Lastly any wild baboon that old will have spent the past 18 years defending it’s self unarmed in real life and death struggles with very nasty cats and other baboons. It won’t panic, it will know how to handle it’s self. Most humans simply never get that kind of experience. And any that do will look for a weapon first so what percentage would really have a clue what to do with empty hands standing buck naked in a field when a huge set of teeth attached to an animal they’ve certainly never fought before are lunging for their faces?
As I asked earlier, if the question is “is it possible?”, the answer is YES. Just about anything CAN happen. A 6 year-old girl could kill an adult elephant given the right circumstances and coincidental chain of events. If the question is “Is it likely?”, the answer is no. Most humans would lose that fight pretty fast.
Good one.
What I want to know is, is Zerc’s “cooldrink” a colloquialism or a typo. I’ve repeated it here a couple times, but nobody’s commented.
Whadduo, Zerc?
I kinda remember that baboons and chimps are often buddies. Might want to consider that before you go trying to roundhouse kick one.

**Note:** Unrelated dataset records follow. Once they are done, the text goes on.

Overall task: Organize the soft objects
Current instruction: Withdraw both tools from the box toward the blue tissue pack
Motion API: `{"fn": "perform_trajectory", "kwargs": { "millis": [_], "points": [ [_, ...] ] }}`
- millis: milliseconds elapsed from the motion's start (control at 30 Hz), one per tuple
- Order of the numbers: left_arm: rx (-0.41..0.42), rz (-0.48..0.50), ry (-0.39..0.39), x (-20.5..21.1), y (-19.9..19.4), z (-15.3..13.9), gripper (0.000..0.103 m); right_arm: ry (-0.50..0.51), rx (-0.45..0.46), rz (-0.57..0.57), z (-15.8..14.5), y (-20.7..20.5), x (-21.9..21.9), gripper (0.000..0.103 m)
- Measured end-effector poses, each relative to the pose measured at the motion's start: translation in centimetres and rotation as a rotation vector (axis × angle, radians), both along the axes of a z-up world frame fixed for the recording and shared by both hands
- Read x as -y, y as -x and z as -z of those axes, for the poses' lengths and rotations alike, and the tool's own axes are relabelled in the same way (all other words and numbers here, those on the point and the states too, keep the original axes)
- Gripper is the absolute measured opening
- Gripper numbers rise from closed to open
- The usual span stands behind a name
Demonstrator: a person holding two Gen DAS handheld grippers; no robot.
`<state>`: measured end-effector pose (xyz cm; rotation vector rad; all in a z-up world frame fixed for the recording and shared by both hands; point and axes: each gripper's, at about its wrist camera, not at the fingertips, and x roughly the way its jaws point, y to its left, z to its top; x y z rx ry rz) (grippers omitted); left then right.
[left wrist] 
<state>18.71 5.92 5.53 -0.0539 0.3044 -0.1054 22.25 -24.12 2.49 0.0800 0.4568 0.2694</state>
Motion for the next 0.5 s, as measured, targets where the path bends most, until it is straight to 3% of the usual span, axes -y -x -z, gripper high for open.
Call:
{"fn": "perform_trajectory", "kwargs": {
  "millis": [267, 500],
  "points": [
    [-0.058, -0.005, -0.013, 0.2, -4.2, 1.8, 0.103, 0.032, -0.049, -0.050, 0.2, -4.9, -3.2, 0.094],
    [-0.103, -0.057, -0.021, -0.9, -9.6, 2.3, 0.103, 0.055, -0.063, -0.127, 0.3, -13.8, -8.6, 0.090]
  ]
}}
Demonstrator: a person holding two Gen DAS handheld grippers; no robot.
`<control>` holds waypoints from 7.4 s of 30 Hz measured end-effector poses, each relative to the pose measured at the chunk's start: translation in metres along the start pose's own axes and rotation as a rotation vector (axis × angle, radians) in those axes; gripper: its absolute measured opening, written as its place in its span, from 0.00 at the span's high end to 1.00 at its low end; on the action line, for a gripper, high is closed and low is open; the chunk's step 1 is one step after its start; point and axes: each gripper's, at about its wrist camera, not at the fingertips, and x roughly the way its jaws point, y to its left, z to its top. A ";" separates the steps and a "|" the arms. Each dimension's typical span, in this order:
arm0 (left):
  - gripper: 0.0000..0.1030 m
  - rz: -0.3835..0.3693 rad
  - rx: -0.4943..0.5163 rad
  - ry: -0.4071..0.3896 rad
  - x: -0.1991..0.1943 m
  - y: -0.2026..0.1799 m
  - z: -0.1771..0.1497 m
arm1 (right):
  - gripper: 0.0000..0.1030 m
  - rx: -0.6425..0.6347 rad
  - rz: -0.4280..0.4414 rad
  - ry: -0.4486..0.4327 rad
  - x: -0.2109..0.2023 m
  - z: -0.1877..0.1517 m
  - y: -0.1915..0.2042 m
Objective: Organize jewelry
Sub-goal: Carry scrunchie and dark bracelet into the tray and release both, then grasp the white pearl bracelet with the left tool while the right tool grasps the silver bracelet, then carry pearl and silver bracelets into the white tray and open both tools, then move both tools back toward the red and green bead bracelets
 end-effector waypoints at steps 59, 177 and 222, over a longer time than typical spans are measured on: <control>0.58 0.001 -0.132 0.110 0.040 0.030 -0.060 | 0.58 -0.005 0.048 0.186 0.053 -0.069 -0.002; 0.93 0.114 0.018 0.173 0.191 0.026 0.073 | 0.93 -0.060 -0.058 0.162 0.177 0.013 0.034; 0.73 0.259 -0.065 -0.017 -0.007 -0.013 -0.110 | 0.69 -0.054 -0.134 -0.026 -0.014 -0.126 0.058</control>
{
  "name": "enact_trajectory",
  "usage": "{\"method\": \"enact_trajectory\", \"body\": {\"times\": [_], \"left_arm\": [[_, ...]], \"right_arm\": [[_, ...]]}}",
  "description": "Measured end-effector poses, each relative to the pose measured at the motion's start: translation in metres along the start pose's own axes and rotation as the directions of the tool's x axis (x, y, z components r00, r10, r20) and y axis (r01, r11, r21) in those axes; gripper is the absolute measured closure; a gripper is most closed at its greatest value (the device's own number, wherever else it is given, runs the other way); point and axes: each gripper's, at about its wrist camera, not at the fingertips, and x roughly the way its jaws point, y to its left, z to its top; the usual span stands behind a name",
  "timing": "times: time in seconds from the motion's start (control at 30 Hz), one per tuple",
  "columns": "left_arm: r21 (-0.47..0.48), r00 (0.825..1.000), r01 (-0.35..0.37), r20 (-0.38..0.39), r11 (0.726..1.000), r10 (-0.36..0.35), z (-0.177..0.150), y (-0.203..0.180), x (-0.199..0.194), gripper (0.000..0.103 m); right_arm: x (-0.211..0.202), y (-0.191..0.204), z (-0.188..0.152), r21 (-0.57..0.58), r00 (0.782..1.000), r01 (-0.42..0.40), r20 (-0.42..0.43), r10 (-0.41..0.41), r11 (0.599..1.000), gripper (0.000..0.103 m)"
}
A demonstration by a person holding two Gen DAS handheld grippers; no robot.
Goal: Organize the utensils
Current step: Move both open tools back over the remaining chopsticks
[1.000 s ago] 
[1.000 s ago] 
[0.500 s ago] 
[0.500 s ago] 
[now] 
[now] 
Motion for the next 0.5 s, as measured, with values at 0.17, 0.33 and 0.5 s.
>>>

Really, though, part of delivering an effective roundhouse is feinting, confusing your opponent. Might not work on a baboon who doesn’t know the rules. You’d be in a pretty delicate position half way through a kick with a three foot tall critter under your knee.
I’ll try. I’ll try anything once. I’m 99.9999% certain that I won’t twist it apart, but I have no problem giving it a try.
I guess cooldrink is a colloquialism. It’s what we tend to call a drink that is cool (as in cold not ‘kewl’) here in South Africa. It can range from carbonated drinks such as Coca-Cola, Sprite or Pepsi to fruit juices. It doesn’t refer to an alchoholic drink though.
Thanks, Zerc I really do learn something every day.
Cool story about the baboon. I’m sure it’s funny to you now. Too bad you didn’t get it on video.
Anyone ever taken a baboon into a judo ring?
The more interesting question, I think, is whether a world-class martial artist could win this fight. Because there’s no question that a human’s physique is a major disadvantage in the fight; the question is whether the human brain can overcome this disadvantage.
As a follow-up question, what’s the most dangerous animal that any human has killed barehanded?